13 写経は意味無し
昨日帰って来ました。
「帰ってきた」ということは「行った」ということ。
出発の前日パー子はまず「自由研究」と称して、スーパーで木製の棚の手造りキットを買ってきて、ネジで数箇所留めて、ニス塗って一丁上がり。しかも巧みに親に手を貸させて仕上げてしまった。
問題は「国語の教科書丸写し」という修行というか拷問に近い宿題。しかし、いわゆる単純作業なので、このクルクルパーには簡単だ、と本人も親も思った。しかし・・・
自分は学生時代、ベルトコンベアで流れてくるカシワモチに葉っぱを乗せるバイトをやったことがある。夜8時から朝8時までで、確か1万2000円だったと思う。
「楽勝!」即座にこのバイト募集に飛びつき「毎日でもやります」と自分は言った。
始めて1時間くらいは確かに楽勝。何せ流れてくる餅にひたすら葉っぱを乗せるだけ。こんなもん、サルでも出来る。しかし2時間ほど経つ頃、自分はこの作業の大変さを味わい始めていた。何の目的も無い流れ作業、それはひどく退屈で、ひどく苦痛なのである。
深夜の休憩を経て、明け方。
遠くなる意識の中、自分は夢を見ていたようだ。「殺せ~殺してくれ~」と叫ぶ仲間たちが何人か脇を抱えられて、作業場から連れて行かれた夢を。
そして自分はと言うと、どうやら、人生とか、金とか、異性とか、本当にどうでもよくなって行って、朝6時頃には解脱していたように思うし、もしかしたら即身成仏していたのかもしれない。

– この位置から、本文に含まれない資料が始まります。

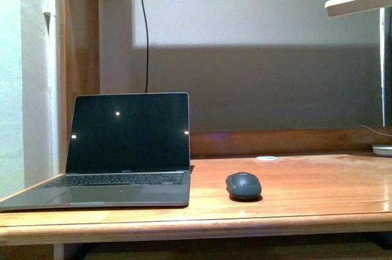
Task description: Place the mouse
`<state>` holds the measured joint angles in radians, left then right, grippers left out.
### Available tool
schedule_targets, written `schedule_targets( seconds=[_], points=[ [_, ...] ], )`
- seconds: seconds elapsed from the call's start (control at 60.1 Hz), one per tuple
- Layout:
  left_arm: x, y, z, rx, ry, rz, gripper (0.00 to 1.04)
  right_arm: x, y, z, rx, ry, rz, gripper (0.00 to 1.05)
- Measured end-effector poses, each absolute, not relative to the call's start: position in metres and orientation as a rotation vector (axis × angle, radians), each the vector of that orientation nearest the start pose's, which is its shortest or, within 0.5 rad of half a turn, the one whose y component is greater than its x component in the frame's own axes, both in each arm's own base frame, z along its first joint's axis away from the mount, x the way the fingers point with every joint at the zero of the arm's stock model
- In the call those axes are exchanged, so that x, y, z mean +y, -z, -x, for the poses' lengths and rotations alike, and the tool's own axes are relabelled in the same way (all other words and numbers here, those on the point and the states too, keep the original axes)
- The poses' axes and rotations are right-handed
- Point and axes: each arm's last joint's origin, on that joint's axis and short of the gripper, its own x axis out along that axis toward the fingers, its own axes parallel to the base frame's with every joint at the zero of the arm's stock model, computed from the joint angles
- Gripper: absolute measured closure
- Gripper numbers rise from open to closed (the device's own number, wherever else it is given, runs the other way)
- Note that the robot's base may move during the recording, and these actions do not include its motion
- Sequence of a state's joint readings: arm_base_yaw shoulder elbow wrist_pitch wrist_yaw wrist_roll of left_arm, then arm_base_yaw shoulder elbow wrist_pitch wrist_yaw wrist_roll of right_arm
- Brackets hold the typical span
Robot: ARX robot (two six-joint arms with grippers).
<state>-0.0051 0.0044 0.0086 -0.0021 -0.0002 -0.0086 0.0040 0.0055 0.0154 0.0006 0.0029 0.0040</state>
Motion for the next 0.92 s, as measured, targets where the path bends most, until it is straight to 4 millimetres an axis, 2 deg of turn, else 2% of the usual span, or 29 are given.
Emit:
schedule_targets(
  seconds=[0.15, 0.316, 0.915],
  points=[
    [-0.0005, -0.1659, -0.0974, -0.002, 0.005, 0.009, 0.07, 0.0003, -0.1684, -0.0971, -0.010, -0.001, -0.004, 0.36],
    [-0.0005, -0.1659, -0.0974, -0.002, 0.005, 0.009, 0.07, 0.0003, -0.1684, -0.0971, -0.010, -0.001, -0.006, 0.00],
    [-0.0005, -0.1659, -0.0974, -0.002, 0.005, 0.009, 0.07, 0.0003, -0.1684, -0.0971, -0.010, -0.002, -0.003, 0.00]
  ],
)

なぜなら自分には8時に終わった記憶もなければ、バイト代をもらった記憶もなく、どうやって帰ったかさえ覚えていなかったのだ。
父はしばし当時のことを回想していた。
パー子も「楽勝の湖!」と言っていたわりにはやはり苦戦していた。
しかしそれはそれでいいのかもしれない。マンガ、テレビ、遊び、メシ、煩悩の塊のようなパー子が忘我の境地に至ってくれれば、さぞかし普段の勉強もはかどることであろう。
「ふふふ、写経の効果とは、そういうところにあるのかもしれない」そんなことを父はうそぶいていた。
奴は夜12時まで写経をして、ついに終わらせた。目はうつろ。煩悩は消え失せ、何の口答えもなく就寝。が…
翌朝5時。我々はパー子の「海~っ!」のトキの声で目覚めた。
P子「指差し確認。水着OK、ゴーグルOK、パパOK、ママOK。ペー置いてくしっ!」
煩悩なんて消えないし、少なくともP子には写経効果は無いし。
そして父は、いつも通りの煩悩パー子とペーを連れて南国へと旅立ったのであった。